_WORK TO COMPLETE_:
Pull every line that includes the word "frame" out of the data below and copy it.

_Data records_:
┄┄┄┄┄┄

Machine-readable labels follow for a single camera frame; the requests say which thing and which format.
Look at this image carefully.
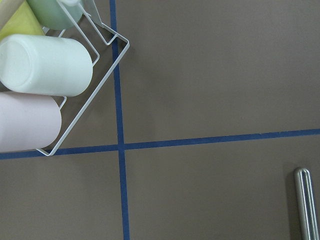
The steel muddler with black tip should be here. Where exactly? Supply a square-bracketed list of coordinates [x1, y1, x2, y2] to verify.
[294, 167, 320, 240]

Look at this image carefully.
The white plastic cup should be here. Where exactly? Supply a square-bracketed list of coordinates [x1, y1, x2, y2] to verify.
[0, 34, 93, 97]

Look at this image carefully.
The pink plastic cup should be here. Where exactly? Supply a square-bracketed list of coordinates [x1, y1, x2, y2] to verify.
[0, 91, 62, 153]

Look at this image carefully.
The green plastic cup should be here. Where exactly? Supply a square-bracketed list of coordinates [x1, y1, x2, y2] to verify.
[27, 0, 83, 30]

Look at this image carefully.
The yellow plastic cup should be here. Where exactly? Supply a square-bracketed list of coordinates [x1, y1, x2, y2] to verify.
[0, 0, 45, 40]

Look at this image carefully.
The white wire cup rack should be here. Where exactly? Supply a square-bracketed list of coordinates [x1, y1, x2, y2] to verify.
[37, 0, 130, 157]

┄┄┄┄┄┄

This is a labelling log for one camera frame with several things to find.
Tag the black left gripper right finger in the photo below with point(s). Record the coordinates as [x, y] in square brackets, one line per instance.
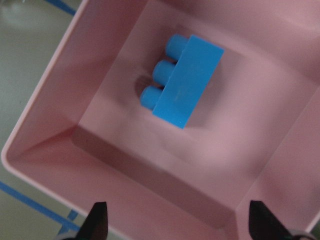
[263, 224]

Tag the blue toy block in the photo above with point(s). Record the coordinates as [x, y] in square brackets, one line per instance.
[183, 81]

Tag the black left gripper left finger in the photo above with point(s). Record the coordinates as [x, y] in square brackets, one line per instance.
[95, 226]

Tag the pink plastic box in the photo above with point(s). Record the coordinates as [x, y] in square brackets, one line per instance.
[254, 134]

┄┄┄┄┄┄

_SOLVED EXERCISE_:
Machine-readable labels follow for a single camera frame; the requests say which thing and which format.
This is a labelling log for one camera frame with several things to find.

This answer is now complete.